In the following description, numerous technical details are set forth in order to provide the readers with a better understanding of the present application. However, those skilled in the art can understand that the technical solutions claimed in the present application can be implemented without these technical details and various changes and modifications based on the following embodiments.
In order to make the objects, technical solutions and advantages of the present application clear, embodiments of the present application will be further described in detail below with reference to the accompanying drawings.
A first embodiment of the present application relates to a task scheduling method, the flowchart of which is shown in
Step 101, decomposing, via the processor, a computing task into multiple sequent subtasks, and obtaining multiple candidate paths that are capable of processing the multiple sequent subtasks based on a network topology information table. Wherein the candidate paths include one or more computing nodes selected from multiple computing nodes, and the computing nodes are configured to process subtasks that match their supported operation types (OP).
The task scheduling method in this embodiment may be applied to an AI computing platform, each AI computing platform includes at least one computing component, and each computing component includes a processor and multiple computing nodes. Wherein the multiple computing nodes are connected to the processor, and the multiple computing nodes are connected to each other. The processor and the computing nodes, and the computing nodes may be connected to each other, for example, via a PCIe interface, but the present application is not limited to this and may be connected by any suitable means. Wherein the processor is used to decompose a computing task into multiple sequent subtasks and obtain multiple candidate paths that are capable of processing the multiple sequent subtasks based on a network topology information table. Each candidate path includes one or more computing nodes. The computing node is configured to support one or more operation types. In some embodiments, the computing node may be a Near-Memory Computing Module (NCM), but not limited to this, in other embodiments, the computing node may also be a computing module such as GPGPU and FPGA, which is suitable for more complex computing applications such as machine training.
The structure of the AI computing platform is shown in
In one embodiment, the processor may obtain multiple candidate paths based on the network topology information table. Wherein, the network topology information table includes: an IP address of a host where the processor is located, an index of the computing node, operation types supported by the computing node, a load rate, number of adjacent computing nodes, and operation types supported by the adjacent computing nodes.
As shown in
In one embodiment, the network topology information table is updated in real-time to dynamically modify the candidate paths.
Step 102, obtaining feature vectors including feature information of each candidate path and feature information of each subtask, and calculating a total required time for each candidate path to complete the multiple sequent subtasks based on the feature vectors.
The present embodiment extracts feature vectors from multiple dimensions that affect the task completion time. In some embodiments, these feature vectors mainly include feature information of each candidate path and feature information of each subtask.
The feature information of each candidate path includes information of each computing node that makes up the candidate path, and network topology information. Specifically, the information of a computing node mainly includes operation types (OP) supported by the computing node, current load rate, usage, and number of Concurrent tasks.

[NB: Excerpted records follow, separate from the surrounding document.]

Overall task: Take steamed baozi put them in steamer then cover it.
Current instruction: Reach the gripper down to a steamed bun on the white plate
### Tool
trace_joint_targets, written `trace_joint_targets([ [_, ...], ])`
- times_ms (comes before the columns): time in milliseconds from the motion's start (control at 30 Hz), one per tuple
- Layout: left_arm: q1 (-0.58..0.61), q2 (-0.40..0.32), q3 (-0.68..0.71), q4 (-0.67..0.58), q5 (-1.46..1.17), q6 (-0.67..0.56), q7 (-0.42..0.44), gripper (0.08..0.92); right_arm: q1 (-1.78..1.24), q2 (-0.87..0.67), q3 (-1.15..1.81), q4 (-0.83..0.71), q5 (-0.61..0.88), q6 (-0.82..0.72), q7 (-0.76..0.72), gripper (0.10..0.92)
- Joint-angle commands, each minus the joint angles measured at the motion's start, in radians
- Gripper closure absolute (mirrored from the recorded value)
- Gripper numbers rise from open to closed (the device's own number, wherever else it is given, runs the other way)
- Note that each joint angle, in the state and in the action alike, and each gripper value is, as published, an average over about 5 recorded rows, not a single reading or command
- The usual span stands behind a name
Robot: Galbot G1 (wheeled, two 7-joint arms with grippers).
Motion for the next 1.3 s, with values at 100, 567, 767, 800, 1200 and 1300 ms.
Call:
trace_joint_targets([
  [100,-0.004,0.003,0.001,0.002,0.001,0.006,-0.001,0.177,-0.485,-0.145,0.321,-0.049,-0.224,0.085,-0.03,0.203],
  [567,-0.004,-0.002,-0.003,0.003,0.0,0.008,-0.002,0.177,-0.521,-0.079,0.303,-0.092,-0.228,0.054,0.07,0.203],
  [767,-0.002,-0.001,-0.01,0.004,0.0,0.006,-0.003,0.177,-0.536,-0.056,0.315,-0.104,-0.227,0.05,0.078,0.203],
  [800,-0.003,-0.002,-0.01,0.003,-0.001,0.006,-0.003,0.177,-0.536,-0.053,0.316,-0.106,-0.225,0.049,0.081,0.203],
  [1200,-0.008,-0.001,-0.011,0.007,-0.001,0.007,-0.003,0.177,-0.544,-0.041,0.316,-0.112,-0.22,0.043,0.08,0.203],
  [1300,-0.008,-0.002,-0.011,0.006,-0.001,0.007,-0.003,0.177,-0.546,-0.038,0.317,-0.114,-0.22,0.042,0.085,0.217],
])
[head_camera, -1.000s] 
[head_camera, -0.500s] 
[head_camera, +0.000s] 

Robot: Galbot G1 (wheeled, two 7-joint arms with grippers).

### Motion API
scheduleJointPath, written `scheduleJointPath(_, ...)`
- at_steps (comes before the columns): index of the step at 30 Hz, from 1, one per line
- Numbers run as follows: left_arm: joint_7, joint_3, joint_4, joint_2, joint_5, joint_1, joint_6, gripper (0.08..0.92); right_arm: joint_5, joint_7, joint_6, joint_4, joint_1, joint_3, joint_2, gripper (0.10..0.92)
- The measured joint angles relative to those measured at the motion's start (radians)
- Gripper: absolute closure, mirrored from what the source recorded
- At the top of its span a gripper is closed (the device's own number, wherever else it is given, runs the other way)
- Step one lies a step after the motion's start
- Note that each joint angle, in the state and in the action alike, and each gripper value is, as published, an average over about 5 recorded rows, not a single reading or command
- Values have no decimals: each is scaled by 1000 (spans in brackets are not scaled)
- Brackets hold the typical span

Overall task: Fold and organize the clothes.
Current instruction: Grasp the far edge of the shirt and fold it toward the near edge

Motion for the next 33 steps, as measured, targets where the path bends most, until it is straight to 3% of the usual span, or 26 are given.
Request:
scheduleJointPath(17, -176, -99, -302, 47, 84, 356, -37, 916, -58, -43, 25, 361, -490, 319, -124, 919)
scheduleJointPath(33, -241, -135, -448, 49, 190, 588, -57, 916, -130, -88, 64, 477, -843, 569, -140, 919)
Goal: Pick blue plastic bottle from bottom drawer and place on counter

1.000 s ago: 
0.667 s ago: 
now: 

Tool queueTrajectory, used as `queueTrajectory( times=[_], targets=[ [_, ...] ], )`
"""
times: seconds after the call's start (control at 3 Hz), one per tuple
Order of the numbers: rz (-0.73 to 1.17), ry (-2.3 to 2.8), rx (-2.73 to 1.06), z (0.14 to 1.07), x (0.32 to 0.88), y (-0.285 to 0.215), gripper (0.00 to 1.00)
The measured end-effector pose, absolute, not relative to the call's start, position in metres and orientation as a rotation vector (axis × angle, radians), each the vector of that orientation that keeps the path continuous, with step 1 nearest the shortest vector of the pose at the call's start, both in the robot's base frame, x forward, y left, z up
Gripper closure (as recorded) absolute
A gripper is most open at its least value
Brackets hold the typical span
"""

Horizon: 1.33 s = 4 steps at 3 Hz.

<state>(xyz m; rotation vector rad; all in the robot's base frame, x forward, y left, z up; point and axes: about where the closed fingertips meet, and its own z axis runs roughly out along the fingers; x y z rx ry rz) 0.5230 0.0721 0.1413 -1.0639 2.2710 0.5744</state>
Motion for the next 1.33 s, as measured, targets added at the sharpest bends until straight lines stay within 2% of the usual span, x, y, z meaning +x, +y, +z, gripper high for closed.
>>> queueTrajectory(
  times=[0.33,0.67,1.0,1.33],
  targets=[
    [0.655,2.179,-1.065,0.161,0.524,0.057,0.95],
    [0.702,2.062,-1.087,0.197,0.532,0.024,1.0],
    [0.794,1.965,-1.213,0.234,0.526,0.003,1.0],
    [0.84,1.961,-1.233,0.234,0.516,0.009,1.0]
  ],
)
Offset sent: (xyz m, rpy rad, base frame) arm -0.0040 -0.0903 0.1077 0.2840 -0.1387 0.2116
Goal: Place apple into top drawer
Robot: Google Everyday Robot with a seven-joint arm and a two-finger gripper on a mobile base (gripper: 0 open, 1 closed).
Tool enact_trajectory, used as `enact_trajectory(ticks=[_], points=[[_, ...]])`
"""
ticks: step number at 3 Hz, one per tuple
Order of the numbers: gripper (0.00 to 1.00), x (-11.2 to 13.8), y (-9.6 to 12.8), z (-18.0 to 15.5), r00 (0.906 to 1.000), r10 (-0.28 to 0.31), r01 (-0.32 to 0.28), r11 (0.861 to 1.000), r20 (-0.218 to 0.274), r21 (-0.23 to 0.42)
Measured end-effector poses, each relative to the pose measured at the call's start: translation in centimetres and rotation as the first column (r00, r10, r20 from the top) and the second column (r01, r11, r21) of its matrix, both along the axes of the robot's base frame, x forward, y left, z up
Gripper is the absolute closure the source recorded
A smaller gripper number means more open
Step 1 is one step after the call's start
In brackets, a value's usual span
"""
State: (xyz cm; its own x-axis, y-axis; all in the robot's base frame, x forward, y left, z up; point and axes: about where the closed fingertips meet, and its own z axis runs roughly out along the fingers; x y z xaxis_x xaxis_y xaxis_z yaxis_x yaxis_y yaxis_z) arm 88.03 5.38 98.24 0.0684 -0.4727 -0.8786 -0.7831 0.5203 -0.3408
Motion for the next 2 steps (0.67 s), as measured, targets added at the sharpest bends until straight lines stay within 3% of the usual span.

Wherein the different operation types supported by the computing nodes result in different computational complexity and amount, and the required time also varies accordingly. Similarly, for each computing node, its current load situation, usage, and number of Concurrent tasks will directly affect the task completion time. The network topology information mainly refers to a distance between the adjacent computing nodes in the same path. The distance between the adjacent computing nodes can affect the copying, transmission distance, and transmission time of data packets.
The feature information of the subtasks includes: batch size, data packet size of the subtasks, and data type.
In some embodiments, the feature vectors that affect task completion time further includes feature information of hardware. The hardware information mainly includes the number of processor cores (CPU num), processor load (CPU load), Memory size, and Memory usage.
After extracting the feature vectors that affect the task completion time, the total required time for the candidate path can be calculated based on these feature vectors. The present embodiment can calculate the total required time for each candidate path by means of a regression model, as may be described below.
Step 103, selecting a candidate path with the shortest total time to process the multiple sequent subtasks.
The application aims at the shortest task completion time under the premise of satisfying task constraints, and extracts feature information that affects the task completion time from multiple dimensions (including feature information of the computing nodes, feature information of the subtasks, the network topology information, and the hardware information etc.) as a parameter to calculate the required time for each path, so as to obtain a path with the shortest required time.
The following will describe in detail how an embodiment of the present application to calculate a required time for each candidate path by means of a regression model.
The embodiment of the present application constructs a regression model. By inputting feature vectors affecting the task completion time into this regression mode, predicted values of task processing time for each candidate path can be obtained, so that the path with the shortest required time can be selected out.
Specifically, after obtaining multiple candidate paths, the feature vectors that affect task completion time can be extracted based on each candidate path. As mentioned above, these feature vectors include the information of the computing nodes, the network topology information, the feature information of the subtasks, and the hardware information, as shown in Table 1.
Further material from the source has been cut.